Climate change brings wilder weather in the Sahel. Photo: RR

NEWSROOM (ADV) – Last year, when drought hit in the middle of the growing season in his region of southern Mali, Baba Berthé lost his entire two-hectare maize crop. “I harvested nothing at all,” remembers the white-robed farmer with a greying goatee.

But disaster was averted when a plot of drought-resistant sorghum he had also planted flourished despite a lack of water.

That crop “saved me,” producing 2.4 tonnes of grain from one hectare (2.5 acres) of land, said the farmer from rural Siby district.

As climate change brings wilder weather in the Sahel – particularly worsening drought – planting crops able to stand up to extremes can help avert a range of crises, from worsening hunger to migration, experts say.

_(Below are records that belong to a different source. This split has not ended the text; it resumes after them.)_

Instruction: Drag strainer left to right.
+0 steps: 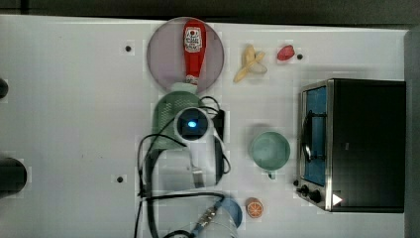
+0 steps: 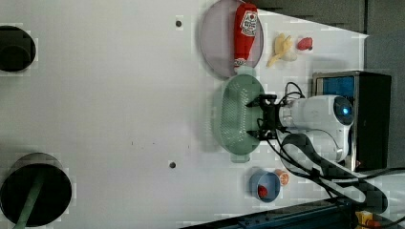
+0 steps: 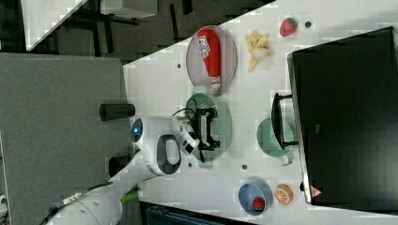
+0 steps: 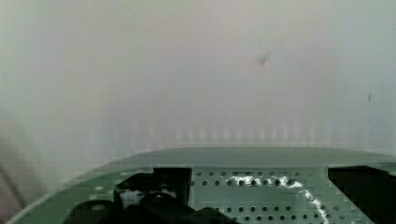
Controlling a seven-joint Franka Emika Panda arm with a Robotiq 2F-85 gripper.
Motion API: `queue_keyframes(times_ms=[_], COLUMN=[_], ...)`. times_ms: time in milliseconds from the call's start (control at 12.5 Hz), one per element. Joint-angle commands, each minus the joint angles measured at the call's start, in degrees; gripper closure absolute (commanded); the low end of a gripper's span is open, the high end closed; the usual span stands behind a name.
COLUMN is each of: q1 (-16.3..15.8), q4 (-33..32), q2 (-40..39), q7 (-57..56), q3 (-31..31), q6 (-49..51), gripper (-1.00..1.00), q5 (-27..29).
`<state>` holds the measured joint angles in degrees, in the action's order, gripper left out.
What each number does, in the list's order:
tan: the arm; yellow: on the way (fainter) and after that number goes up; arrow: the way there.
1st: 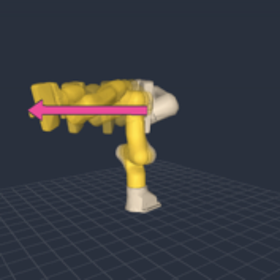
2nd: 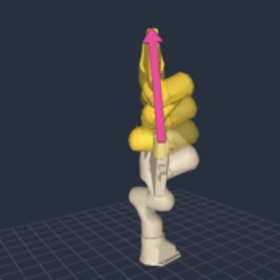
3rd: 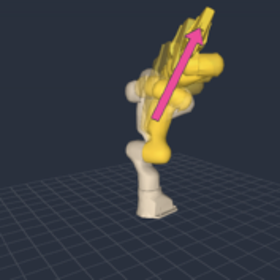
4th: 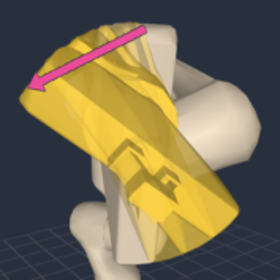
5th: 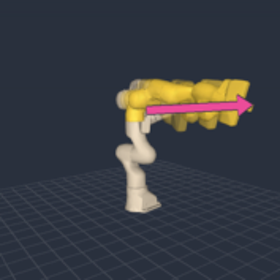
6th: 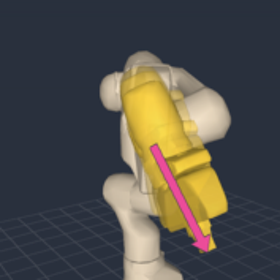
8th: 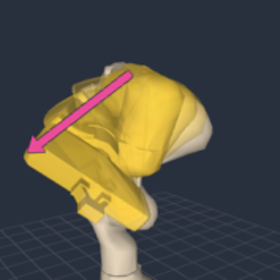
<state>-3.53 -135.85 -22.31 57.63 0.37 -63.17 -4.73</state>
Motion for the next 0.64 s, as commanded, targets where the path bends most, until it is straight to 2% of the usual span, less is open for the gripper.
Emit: queue_keyframes(times_ms=[80,640], q1=[1.30,2.39], q4=[0.17,0.04], q2=[0.80,0.78], q7=[-6.23,-16.13], q3=[-0.60,-8.16], q6=[0.07,-0.86], gripper=[-1.00,-1.00], q5=[-0.41,-0.41])
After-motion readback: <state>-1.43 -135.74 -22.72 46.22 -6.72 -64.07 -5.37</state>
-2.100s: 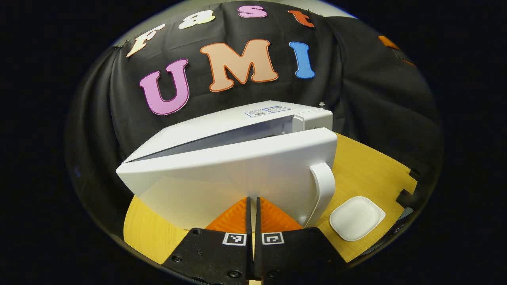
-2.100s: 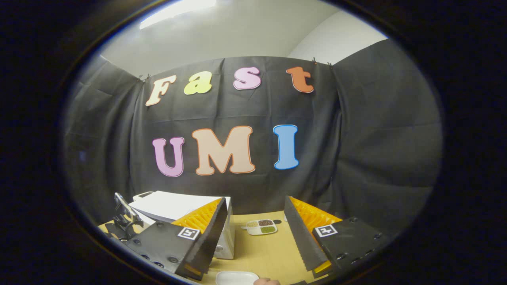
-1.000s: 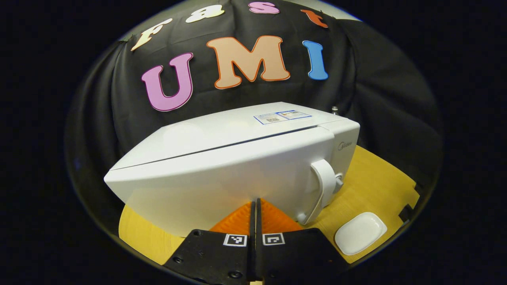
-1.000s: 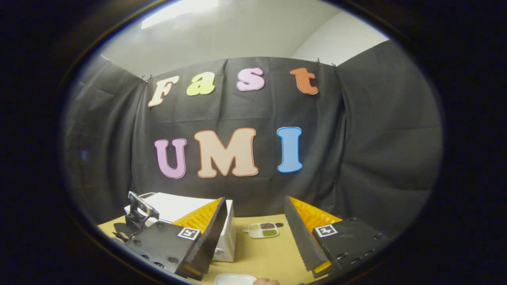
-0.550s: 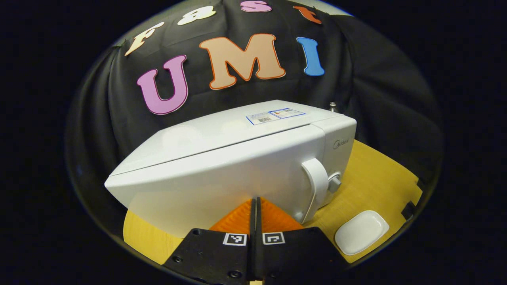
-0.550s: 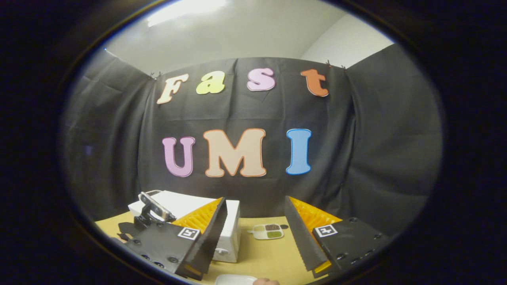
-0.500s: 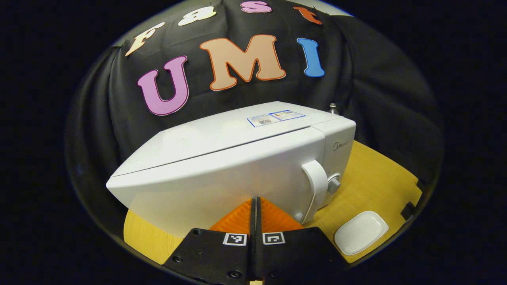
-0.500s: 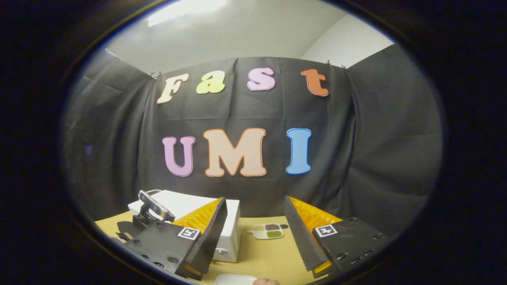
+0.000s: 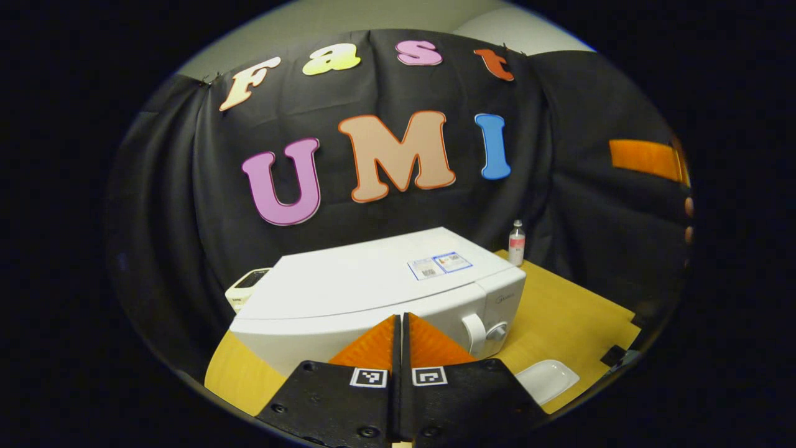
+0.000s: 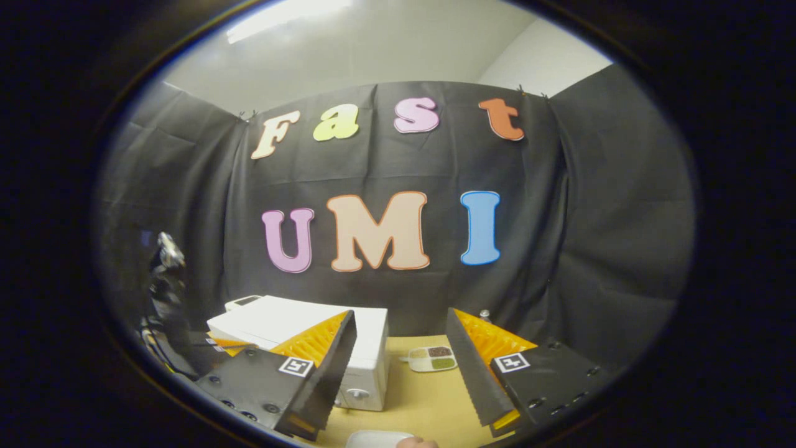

In southern Mali, hardier crops are gaining ground, particularly as farmers see the results in their own fields, they say.

In previous years, farmers would simply use the seeds from one harvest to plant the next season’s crop.

But the hybrid qualities of the new varieties reduce over time, Siby farmer N’fally Coulibaly said, which means he and other farmers would like to buy new seed each year.

“The problem with the new varieties is that they are not free, and just before the rainy season we don’t have any money. It wasn’t like that before,” Coulibaly said.

Another problem, he said, is the shortage of information about the characteristics of the new varieties – and the bad publicity that accompanied their introduction.